> [YOUR INSTRUCTIONS]:
Nothing may be left out or changed. Print every entry.
• • • •
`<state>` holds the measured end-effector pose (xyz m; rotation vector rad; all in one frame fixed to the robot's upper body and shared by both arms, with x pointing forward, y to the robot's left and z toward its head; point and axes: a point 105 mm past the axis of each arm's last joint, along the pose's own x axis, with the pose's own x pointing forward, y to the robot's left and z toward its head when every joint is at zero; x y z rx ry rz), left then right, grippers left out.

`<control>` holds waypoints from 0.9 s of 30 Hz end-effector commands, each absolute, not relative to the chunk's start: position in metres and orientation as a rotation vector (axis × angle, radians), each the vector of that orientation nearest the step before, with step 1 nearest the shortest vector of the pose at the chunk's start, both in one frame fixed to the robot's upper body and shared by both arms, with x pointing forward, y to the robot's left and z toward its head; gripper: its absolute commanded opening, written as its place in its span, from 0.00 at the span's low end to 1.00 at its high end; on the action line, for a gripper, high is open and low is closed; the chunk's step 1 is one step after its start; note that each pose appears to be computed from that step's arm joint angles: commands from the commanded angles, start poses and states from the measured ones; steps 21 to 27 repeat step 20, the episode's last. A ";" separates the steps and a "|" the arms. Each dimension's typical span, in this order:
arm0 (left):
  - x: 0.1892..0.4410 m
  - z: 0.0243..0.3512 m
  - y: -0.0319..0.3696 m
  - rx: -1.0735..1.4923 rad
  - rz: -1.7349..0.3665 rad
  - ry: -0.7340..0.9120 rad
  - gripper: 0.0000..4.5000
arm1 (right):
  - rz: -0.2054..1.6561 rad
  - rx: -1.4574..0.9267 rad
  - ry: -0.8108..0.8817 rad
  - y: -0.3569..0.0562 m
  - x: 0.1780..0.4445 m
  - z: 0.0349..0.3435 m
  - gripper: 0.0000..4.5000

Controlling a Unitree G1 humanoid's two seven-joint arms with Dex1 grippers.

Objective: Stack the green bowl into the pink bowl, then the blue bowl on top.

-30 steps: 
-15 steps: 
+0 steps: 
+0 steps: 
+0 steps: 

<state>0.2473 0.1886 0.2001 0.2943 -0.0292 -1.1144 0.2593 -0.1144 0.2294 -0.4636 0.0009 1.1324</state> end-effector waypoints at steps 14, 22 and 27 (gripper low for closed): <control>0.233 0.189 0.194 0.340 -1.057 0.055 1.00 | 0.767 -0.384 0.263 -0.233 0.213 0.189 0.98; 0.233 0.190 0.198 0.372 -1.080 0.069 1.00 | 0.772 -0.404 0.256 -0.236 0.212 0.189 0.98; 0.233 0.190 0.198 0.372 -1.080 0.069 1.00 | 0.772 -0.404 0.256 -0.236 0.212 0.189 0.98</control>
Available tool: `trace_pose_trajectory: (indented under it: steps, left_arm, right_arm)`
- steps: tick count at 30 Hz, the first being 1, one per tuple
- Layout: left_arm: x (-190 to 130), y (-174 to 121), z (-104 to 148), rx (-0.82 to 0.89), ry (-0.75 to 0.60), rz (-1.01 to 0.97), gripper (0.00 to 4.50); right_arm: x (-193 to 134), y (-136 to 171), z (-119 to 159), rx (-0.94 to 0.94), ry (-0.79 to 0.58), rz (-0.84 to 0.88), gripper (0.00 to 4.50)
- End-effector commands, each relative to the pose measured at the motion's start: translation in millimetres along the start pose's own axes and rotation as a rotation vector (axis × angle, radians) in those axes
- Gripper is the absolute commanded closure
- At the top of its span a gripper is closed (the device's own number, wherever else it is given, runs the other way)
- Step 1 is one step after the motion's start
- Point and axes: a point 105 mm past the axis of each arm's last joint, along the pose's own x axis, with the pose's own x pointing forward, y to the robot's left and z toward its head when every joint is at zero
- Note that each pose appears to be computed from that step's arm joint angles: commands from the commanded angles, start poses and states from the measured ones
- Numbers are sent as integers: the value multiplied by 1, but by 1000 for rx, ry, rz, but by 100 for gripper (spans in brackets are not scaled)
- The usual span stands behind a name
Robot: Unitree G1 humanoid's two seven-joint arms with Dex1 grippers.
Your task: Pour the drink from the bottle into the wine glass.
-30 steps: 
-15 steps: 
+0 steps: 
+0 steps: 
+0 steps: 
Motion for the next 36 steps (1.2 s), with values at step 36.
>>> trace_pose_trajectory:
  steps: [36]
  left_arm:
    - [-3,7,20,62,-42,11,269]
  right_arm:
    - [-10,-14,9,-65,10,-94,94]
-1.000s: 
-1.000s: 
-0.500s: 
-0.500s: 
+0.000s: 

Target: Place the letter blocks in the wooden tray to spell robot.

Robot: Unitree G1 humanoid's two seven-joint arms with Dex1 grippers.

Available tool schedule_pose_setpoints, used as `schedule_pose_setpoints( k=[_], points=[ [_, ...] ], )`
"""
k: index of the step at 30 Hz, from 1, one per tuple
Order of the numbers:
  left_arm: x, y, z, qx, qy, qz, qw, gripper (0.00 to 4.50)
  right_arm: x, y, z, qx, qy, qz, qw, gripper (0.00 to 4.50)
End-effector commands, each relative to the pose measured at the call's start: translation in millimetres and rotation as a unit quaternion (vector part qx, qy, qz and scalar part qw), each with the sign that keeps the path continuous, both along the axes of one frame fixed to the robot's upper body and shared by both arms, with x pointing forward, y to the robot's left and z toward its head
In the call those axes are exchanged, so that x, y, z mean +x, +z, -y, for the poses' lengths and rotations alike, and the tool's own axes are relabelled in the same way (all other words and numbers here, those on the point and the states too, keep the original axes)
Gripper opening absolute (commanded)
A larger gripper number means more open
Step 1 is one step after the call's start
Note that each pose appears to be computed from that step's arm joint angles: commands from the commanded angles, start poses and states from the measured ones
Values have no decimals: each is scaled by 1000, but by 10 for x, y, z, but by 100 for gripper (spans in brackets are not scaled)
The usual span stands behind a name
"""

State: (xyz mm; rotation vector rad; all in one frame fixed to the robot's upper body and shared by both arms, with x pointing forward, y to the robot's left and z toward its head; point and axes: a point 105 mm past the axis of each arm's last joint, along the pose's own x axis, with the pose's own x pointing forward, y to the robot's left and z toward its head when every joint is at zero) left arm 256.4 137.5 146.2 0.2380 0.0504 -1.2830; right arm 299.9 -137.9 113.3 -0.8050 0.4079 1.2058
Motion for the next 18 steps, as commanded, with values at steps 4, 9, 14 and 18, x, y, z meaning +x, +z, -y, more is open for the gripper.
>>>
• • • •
> [TASK RESULT]:
`<state>` holds the measured end-effector pose (xyz m; rotation vector rad; all in one frame fixed to the robot's upper body and shared by both arms, with x pointing forward, y to the robot's left and z toward its head; point and axes: a point 105 mm past the axis of each arm's last joint, along the pose's own x axis, with the pose's own x pointing forward, y to the robot's left and z toward its head when every joint is at zero; x y z rx ry rz), left then right, grippers left out.

`<control>` holds waypoints from 0.9 s of 30 Hz end-effector commands, each absolute, not relative to the chunk's start: position in metres and orientation as a rotation vector (axis × angle, radians), each the vector of that orientation nearest the step before, with step 1 nearest the shortest vector of the pose at the chunk's start, both in one frame fixed to the robot's upper body and shared by both arms, with x pointing forward, y to the robot's left and z toward its head; gripper: its absolute commanded opening, written as its place in its span, from 0.00 at the span's low end to 1.00 at its high end; on the action line, for a gripper, high is open and low is closed; the chunk's step 1 is one step after its start; note that each pose appears to be computed from that step's arm joint angles: commands from the commanded angles, start poses and states from the measured ones; steps 21 to 27 repeat step 20, the episode's last. A ";" separates the steps and a "|" the arms. Each dimension's typical span, in this order:
arm0 (left):
  - x: 0.1892..0.4410 m
  - z: 0.0243..0.3512 m
  - y: -0.0319..0.3696 m
  - rx: -1.0735..1.4923 rad
  - rz: -1.7349..0.3665 rad
  - ry: -0.7340..0.9120 rad
  - gripper: 0.0000..4.5000
arm1 (right):
  - rz: -0.2054..1.6561 rad
  - rx: -1.4574..0.9267 rad
  - ry: -0.8108..0.8817 rad
  - y: -0.3569..0.0562 m
  - x: 0.1780..0.4445 m
  - z: 0.0349..0.3435 m
  - gripper: 0.0000..4.5000

Controlling a Unitree G1 humanoid's two seven-joint arms with Dex1 grippers.

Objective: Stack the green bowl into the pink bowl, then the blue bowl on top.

-30 steps: 
-15 steps: 
+0 steps: 
+0 steps: 
+0 steps: 

<state>0.2473 0.1886 0.2001 0.2943 -0.0292 -1.1144 0.2593 -0.1144 0.2294 -0.4636 0.0009 1.1324</state> end-effector waypoints at steps 14, 22 and 27 (gripper low for closed): <control>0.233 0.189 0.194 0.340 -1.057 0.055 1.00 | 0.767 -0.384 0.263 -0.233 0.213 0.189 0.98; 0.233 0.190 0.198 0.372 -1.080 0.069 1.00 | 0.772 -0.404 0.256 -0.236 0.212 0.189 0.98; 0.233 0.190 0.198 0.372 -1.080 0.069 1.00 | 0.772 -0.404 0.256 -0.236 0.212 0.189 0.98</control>
Available tool: `trace_pose_trajectory: (indented under it: steps, left_arm, right_arm)`
- steps: tick count at 30 Hz, the first being 1, one per tuple
- Layout: left_arm: x (-190 to 130), y (-174 to 121), z (-104 to 148), rx (-0.82 to 0.89), ry (-0.75 to 0.60), rz (-1.01 to 0.97), gripper (0.00 to 4.50); right_arm: x (-193 to 134), y (-136 to 171), z (-119 to 159), rx (-0.94 to 0.94), ry (-0.79 to 0.58), rz (-0.84 to 0.88), gripper (0.00 to 4.50)
- End-effector commands, each relative to the pose measured at the motion's start: translation in millimetres along the start pose's own axes and rotation as a rotation vector (axis × angle, radians) in those axes
- Gripper is the absolute commanded closure
- At the top of its span a gripper is closed (the device's own number, wherever else it is given, runs the other way)
- Step 1 is one step after the motion's start
- Point and axes: a point 105 mm past the axis of each arm's last joint, along the pose's own x axis, with the pose's own x pointing forward, y to the robot's left and z toward its head when every joint is at zero
- Note that each pose appears to be computed from that step's arm joint angles: commands from the commanded angles, start poses and states from the measured ones
- Numbers are sent as integers: the value multiplied by 1, but by 1000 for rx, ry, rz, but by 100 for gripper (spans in brackets are not scaled)
- The usual span stands behind a name
Robot: Unitree G1 humanoid's two seven-joint arms with Dex1 grippers.
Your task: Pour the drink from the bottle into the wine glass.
-30 steps: 
-15 steps: 
+0 steps: 
+0 steps: 
+0 steps: 
Motion for the next 36 steps (1.2 s), with values at step 36.
>>> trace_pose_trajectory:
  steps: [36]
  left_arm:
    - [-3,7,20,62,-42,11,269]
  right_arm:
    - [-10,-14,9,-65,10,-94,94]
-1.000s: 
-1.000s: 
-0.500s: 
-0.500s: 
+0.000s: 

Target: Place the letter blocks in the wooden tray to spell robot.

Robot: Unitree G1 humanoid's two seven-joint arms with Dex1 grippers.

Available tool schedule_pose_setpoints, used as `schedule_pose_setpoints( k=[_], points=[ [_, ...] ], )`
"""
k: index of the step at 30 Hz, from 1, one per tuple
Order of the numbers:
  left_arm: x, y, z, qx, qy, qz, qw, gripper (0.00 to 4.50)
  right_arm: x, y, z, qx, qy, qz, qw, gripper (0.00 to 4.50)
End-effector commands, each relative to the pose measured at the call's start: translation in millimetres and rotation as a unit quaternion (vector part qx, qy, qz and scalar part qw), each with the sign that keeps the path continuous, both along the axes of one frame fixed to the robot's upper body and shared by both arms, with x pointing forward, y to the robot's left and z toward its head
In the call those axes are exchanged, so that x, y, z mean +x, +z, -y, for the poses' lengths and rotations alike, and the tool's own axes are relabelled in the same way (all other words and numbers here, those on the point and the states too, keep the original axes)
Gripper opening absolute (commanded)
A larger gripper number means more open
Step 1 is one step after the call's start
Note that each pose appears to be computed from that step's arm joint angles: commands from the commanded angles, start poses and states from the measured ones
Values have no decimals: each is scaled by 1000, but by 10 for x, y, z, but by 100 for gripper (spans in brackets are not scaled)
The usual span stands behind a name
"""

State: (xyz mm; rotation vector rad; all in one frame fixed to the robot's upper body and shared by both arms, with x pointing forward, y to the robot's left and z toward its head; point and axes: a point 105 mm past the axis of each arm's last joint, along the pose's own x axis, with the pose's own x pointing forward, y to the robot's left and z toward its head when every joint is at zero) left arm 256.4 137.5 146.2 0.2380 0.0504 -1.2830; right arm 299.9 -137.9 113.3 -0.8050 0.4079 1.2058
Motion for the next 18 steps, as commanded, with values at steps 4, 9, 14 and 18, x, y, z meaning +x, +z, -y, more is open for the gripper.
>>>

This output has come to an end.